Approximately 6 weeks after Ryder’s birth we were able to meet with a second plastic surgeon for a second opinion (due to insurance reasons we weren’t able to get approval for a meeting with a second plastic surgeon until after Ryder was born – insurance hurdles are some of the biggest challenges we faced throughout our experience). The second plastic surgeon we met with was Dr. Jaffurs and he was a proponent of the NAM and encouraged us to pursue meeting with a prosthodondist to ask detailed questions. We met with the prosthodontist, Dr. George, and because Ryder was already 6 weeks old he informed us that Ryder would need to wear the NAM for 6-8 months before he could have his lip surgery. Dr. Prutsok on the other hand said we could schedule Ryder’s lip surgery as early as 3 months since he did not encourage the NAM. I remember the sleepless nights, heavy heart, endless researching wondering what should we do? Which plastic surgeon should we select for Ryder’s surgery? How much would insurance cover if we pursued the NAM? Pros vs. cons of NAM vs. no NAM? Would Ryder be upset if we did/did not explore the NAM route? In the end, we decided to not utilize the NAM and scheduled Ryder’s lip surgery for early October, just shy of Ryder turning 3 months. It was the best decision for us at the time and we are very happy with the outcome of Ryder’s initial surgery. The NAM isn’t for everyone but I have seen success stories on both sides of the spectrum. I’ve seen beautiful noses and lips with NAM and no NAM. We all walk the same journey, just different pathways but all leading to happily ever after.” – Serina Stocking
“My beautifully perfect son Dallas Scot Carter was born at 4:21 AM on July 26th at Miami Valley Hospital in Dayton, OH. We knew from the 20 week ultra sound that he was going to have a unilateral (left side) cleft lip, they were fairly certain the palate was going to be involved too.
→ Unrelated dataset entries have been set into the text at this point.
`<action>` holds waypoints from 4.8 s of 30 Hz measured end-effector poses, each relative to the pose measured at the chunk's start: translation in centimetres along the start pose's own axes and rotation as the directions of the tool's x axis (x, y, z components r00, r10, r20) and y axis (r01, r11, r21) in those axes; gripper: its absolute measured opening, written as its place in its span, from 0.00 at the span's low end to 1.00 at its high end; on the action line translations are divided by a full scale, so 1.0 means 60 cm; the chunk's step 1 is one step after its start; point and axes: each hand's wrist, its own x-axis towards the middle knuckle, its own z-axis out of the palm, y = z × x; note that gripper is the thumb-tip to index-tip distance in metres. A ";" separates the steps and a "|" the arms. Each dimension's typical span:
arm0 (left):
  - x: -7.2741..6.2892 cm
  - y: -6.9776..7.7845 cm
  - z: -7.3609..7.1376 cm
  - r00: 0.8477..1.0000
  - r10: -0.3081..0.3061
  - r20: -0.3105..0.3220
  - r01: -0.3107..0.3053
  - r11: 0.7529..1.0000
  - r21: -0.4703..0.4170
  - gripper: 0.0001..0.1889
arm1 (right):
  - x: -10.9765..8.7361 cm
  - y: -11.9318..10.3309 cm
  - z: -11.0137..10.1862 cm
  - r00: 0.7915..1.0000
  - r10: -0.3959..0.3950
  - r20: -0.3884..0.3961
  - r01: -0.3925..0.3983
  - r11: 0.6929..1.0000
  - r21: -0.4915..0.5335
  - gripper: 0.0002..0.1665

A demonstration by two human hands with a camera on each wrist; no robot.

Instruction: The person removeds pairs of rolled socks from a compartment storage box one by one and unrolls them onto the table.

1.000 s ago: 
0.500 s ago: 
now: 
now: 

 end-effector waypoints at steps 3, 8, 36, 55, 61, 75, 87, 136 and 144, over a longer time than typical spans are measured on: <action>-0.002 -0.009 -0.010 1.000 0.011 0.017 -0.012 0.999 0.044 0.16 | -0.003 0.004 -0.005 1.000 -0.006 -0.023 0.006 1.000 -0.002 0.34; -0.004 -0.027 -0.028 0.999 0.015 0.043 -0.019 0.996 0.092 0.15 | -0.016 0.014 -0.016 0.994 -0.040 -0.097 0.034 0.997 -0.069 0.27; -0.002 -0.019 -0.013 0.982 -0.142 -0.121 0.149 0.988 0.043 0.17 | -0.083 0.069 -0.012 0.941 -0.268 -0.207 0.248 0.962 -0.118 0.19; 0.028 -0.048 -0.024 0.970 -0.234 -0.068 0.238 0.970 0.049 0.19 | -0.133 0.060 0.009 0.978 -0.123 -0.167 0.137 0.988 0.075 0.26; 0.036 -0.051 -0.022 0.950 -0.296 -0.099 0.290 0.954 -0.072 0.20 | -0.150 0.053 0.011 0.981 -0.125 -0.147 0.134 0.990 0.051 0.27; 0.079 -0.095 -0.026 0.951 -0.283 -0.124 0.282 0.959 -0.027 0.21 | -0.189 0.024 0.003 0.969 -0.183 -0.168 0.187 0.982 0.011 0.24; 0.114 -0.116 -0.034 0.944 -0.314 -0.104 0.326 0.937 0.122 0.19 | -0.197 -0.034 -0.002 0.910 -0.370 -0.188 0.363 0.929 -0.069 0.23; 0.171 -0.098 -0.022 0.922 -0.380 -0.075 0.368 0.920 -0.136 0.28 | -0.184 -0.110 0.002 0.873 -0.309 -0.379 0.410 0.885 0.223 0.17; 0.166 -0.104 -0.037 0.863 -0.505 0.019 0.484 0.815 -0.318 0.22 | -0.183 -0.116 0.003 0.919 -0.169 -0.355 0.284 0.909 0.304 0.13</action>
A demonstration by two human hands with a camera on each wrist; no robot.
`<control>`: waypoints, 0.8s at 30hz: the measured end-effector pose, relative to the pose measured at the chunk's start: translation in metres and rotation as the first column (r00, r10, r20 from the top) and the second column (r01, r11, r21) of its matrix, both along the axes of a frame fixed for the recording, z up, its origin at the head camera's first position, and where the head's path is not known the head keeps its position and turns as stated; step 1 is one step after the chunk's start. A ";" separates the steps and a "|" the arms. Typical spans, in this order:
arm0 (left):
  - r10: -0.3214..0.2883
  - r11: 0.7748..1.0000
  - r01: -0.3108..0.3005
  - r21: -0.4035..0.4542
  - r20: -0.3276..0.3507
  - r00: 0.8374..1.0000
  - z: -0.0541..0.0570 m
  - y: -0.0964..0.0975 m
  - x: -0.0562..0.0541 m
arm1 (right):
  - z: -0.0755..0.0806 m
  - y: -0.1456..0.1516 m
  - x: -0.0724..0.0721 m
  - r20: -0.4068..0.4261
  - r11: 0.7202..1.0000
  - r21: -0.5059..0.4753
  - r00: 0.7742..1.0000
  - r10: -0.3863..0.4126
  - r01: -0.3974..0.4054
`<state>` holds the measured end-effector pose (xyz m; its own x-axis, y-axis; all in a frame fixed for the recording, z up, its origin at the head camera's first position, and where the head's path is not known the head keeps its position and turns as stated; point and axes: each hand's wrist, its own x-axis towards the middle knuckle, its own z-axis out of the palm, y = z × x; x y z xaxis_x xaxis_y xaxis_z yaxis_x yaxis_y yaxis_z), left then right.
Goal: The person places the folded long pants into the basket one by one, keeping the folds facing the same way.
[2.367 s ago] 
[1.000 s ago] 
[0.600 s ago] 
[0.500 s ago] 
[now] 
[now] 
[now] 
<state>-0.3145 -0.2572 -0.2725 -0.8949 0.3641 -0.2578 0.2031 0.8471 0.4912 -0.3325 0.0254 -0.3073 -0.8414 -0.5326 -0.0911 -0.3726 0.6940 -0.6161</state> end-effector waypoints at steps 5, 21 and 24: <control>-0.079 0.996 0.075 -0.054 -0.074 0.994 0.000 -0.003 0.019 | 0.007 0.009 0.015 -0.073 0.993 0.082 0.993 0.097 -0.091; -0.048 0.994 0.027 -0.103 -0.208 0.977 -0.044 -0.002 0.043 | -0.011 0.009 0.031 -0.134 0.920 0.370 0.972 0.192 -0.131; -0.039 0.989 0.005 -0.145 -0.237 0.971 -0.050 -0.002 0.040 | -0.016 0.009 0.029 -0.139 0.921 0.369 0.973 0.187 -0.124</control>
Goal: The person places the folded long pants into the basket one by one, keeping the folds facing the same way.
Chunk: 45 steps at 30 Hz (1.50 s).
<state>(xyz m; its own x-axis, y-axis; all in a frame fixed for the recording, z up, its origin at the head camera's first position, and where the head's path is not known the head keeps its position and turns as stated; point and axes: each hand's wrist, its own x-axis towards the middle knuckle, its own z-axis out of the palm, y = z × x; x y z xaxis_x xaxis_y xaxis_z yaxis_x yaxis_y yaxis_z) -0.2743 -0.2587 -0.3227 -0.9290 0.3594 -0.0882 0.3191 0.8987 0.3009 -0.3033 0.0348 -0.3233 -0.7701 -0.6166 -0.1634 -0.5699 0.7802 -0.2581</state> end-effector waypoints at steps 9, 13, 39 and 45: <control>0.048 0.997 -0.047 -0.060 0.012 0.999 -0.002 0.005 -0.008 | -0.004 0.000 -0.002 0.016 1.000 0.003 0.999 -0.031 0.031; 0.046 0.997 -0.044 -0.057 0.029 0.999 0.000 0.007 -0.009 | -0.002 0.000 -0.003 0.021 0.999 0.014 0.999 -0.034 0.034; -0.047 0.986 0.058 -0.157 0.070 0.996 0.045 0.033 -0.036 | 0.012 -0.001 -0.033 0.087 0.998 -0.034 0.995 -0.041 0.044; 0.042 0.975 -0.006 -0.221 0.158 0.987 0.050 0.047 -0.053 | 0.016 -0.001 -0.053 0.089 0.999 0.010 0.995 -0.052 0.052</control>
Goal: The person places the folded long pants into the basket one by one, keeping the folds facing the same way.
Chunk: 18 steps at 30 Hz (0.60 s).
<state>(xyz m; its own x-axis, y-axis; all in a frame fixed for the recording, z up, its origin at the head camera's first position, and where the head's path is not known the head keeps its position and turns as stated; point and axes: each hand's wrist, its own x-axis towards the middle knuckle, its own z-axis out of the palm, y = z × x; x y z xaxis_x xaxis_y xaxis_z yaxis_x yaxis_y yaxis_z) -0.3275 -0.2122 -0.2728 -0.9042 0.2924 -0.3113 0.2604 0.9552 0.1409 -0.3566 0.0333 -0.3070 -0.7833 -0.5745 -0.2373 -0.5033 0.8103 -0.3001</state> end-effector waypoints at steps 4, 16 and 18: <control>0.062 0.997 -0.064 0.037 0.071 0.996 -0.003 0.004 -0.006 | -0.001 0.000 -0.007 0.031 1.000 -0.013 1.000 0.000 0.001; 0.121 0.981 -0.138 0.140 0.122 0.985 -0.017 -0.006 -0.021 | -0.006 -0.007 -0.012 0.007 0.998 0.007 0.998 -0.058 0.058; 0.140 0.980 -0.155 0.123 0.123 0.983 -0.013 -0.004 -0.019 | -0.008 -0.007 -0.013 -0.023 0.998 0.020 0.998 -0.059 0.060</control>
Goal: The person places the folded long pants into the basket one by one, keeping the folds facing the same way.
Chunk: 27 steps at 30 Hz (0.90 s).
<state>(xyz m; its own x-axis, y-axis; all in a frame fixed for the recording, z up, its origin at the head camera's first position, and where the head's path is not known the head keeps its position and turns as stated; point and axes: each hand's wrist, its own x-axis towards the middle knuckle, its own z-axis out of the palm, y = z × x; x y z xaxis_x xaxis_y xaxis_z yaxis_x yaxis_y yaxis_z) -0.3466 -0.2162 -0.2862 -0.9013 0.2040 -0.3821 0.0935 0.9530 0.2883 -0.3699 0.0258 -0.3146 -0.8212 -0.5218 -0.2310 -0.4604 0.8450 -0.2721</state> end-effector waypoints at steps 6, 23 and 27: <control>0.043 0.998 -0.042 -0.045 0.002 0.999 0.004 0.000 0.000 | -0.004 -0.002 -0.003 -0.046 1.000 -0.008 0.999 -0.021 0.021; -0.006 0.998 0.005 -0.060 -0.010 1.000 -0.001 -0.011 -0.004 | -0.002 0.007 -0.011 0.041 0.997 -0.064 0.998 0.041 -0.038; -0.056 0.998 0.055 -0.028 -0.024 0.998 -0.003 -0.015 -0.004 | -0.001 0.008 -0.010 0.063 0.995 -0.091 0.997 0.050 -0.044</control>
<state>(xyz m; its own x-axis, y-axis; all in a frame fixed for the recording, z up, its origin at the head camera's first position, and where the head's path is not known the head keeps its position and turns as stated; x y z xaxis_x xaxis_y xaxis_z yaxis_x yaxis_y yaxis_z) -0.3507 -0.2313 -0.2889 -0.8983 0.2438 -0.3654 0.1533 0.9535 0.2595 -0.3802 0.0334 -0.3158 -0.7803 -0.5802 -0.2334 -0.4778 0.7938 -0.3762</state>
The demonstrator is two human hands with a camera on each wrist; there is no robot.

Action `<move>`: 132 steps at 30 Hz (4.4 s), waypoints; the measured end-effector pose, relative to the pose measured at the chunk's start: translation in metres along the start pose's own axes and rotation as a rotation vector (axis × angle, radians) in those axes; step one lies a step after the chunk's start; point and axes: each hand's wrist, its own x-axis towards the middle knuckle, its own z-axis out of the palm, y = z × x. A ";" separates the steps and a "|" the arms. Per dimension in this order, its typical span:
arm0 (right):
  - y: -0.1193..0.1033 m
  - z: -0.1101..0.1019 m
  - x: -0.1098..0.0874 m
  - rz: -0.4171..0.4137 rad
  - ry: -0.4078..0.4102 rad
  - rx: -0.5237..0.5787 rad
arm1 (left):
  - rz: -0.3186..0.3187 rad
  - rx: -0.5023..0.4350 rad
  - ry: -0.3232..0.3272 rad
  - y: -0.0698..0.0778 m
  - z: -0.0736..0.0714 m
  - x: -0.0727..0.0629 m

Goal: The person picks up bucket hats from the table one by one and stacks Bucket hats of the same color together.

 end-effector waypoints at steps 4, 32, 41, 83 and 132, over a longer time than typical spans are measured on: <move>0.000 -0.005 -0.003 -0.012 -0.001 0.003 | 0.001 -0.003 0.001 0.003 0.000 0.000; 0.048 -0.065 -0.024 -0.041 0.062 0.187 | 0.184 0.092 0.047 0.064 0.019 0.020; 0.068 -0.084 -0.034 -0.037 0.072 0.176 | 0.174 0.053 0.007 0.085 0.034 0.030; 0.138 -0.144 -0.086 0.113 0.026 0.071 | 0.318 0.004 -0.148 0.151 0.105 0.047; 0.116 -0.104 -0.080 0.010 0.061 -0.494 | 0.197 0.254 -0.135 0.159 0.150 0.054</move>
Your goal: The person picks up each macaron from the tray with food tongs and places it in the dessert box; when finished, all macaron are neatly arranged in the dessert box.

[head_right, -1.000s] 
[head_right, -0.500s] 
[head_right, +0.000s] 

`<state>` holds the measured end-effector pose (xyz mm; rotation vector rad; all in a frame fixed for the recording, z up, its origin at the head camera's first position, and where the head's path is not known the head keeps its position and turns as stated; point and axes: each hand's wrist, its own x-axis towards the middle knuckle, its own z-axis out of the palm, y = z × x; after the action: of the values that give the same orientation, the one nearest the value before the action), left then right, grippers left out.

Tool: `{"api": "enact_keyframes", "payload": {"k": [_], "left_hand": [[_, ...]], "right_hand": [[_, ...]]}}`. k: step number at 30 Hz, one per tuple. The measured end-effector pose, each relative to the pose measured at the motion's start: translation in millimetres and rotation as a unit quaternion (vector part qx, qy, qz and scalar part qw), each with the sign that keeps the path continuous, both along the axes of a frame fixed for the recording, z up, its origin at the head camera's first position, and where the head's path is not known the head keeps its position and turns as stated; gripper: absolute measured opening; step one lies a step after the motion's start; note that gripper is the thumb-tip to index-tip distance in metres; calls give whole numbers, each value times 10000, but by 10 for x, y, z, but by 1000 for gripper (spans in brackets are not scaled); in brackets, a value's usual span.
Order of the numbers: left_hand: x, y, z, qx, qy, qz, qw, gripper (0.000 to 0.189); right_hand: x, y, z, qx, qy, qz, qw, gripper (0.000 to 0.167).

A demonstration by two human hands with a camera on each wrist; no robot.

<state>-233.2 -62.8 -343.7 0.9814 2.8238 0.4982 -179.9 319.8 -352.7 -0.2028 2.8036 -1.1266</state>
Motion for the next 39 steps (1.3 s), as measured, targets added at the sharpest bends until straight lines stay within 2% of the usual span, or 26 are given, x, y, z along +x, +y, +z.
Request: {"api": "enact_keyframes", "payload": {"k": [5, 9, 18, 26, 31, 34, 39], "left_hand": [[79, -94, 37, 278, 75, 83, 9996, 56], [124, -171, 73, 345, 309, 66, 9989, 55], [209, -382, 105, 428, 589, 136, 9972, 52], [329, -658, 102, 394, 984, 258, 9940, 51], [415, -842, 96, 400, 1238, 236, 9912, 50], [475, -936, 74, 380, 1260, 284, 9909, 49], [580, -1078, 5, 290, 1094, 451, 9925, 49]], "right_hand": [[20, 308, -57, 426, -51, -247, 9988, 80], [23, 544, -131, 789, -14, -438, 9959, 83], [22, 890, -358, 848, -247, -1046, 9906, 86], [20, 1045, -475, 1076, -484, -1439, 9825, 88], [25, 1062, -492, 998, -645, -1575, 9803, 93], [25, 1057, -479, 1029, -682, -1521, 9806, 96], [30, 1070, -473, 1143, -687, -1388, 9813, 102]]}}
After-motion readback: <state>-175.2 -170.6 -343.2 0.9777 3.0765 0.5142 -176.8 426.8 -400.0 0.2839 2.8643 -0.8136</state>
When we got the diagnosis, I immediately was so filled with fear. I had never even considered that my child could be born with a…birth defect. So, being a worrier, naturally the tears started flowing and once they started they didn’t stop. I just kept thinking to myself I had to pull it together to walk up stairs to my regularly scheduled OB appointment. My OB is more than just a doctor to me, he delivered me, my daughter, and now he was going to deliver my son. I told him the news and he prayed with me, and told me that this was the most common defect and 1 in every 500 babies is born with a cleft, that him having this was like having a cavity and his surgery would just be like going into get a filling. I left that appointment feeling a little more at peace about it. I opted to not undergo any other tests, but the next 20 weeks were filled with appointments and ultra sounds.